Latiolais v. Huntington Ingalls, Inc.

Decision Date24 February 2020
Docket NumberNo. 18-30652,18-30652
Citation951 F.3d 286
Parties James A. LATIOLAIS, Plaintiff – Appellee v. HUNTINGTON INGALLS, INCORPORATED, formerly known as Northrop Grumman Shipbuilding, Incorporated, formerly known as Northrop Grumman Ship Systems, Incorporated, formerly known as Avondale Industries, Incorporated, Defendant – Appellant
CourtU.S. Court of Appeals — Fifth Circuit

Jody Edward Anderman, Cameron Ray Waddell, Litigation Counsel, Waddell Anderman, L.L.C., Baton Rouge, LA, Sean Patrick Brady, Esq., Thomas More Flanagan, Anders F. Holmgren, Flanagan Partners, L.L.P., New Orleans, LA, for Plaintiff-Appellee.

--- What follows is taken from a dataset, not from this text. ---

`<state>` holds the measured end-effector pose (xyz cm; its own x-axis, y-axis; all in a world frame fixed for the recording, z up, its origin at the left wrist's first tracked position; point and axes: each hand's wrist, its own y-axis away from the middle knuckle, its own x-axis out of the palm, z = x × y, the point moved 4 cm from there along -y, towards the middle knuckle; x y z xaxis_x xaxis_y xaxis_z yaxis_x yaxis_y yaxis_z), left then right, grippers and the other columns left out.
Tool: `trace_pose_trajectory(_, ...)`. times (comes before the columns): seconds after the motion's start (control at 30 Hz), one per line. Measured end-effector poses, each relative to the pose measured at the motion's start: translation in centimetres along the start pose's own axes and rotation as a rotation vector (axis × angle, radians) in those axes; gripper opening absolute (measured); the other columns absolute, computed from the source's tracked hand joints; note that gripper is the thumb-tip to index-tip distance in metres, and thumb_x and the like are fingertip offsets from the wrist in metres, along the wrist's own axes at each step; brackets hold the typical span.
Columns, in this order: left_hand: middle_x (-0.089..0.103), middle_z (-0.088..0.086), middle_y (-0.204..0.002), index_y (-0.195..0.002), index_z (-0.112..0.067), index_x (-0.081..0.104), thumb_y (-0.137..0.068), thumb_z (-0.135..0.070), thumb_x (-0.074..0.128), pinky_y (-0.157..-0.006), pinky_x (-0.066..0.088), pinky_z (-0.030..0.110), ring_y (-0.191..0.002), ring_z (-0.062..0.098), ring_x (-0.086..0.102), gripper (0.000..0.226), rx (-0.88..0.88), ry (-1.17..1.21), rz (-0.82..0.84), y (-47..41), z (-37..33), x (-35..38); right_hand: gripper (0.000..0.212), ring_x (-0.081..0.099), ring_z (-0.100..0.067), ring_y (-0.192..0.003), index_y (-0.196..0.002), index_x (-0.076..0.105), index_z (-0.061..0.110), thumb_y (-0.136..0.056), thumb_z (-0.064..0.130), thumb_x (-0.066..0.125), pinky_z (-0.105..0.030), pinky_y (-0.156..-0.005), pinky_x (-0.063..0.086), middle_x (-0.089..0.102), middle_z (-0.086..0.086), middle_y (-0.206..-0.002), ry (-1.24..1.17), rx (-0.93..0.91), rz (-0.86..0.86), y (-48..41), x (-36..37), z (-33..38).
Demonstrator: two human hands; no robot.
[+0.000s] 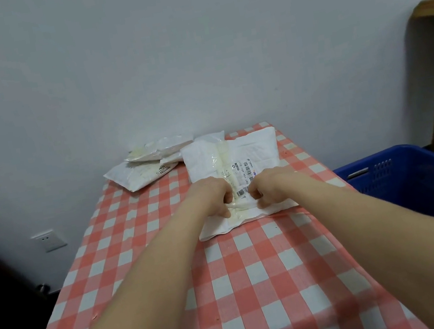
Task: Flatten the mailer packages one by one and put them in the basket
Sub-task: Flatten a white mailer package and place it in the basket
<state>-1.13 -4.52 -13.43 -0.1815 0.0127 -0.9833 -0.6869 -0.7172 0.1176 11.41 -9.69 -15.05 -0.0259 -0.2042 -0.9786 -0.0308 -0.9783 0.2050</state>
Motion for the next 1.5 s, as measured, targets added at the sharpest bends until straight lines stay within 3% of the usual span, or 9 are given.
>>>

Gregory George Garre, Charles S. Dameron, Latham & Watkins, L.L.P., Washington, DC, David Michael Melancon, Esq., David Wayne O'Quinn, Esq., Irwin Fritchie Urquhart & Moore, L.L.C., New Orleans, LA, for Defendant-Appellant.

Clinton Frederick Beckner, III, Sidley Austin, L.L.P., Washington, DC, for Amicus Curiae Chamber of Commerce of the United States of America.

David Ryan Cannella, Baron & Budd, New Orleans, LA, for Amicus Curiae Henry C. Johnson, Jr.

Richard Abbott Samp, Chief Counsel, Arlington, VA, for Amicus Curiae Washington Legal Foundation.

Anthony F. Shelley, Adam P. Feinberg, Esq., Miller & Chevalier Chartered, Washington, DC, for Amicus Curiae Blue Cross Blue Shield Association.

William Harty, Litigation Counsel, Patten, Wornom, Hatten & Diamonstein, Newport News, VA, for Amicus Curiae Sea Service Family Foundation.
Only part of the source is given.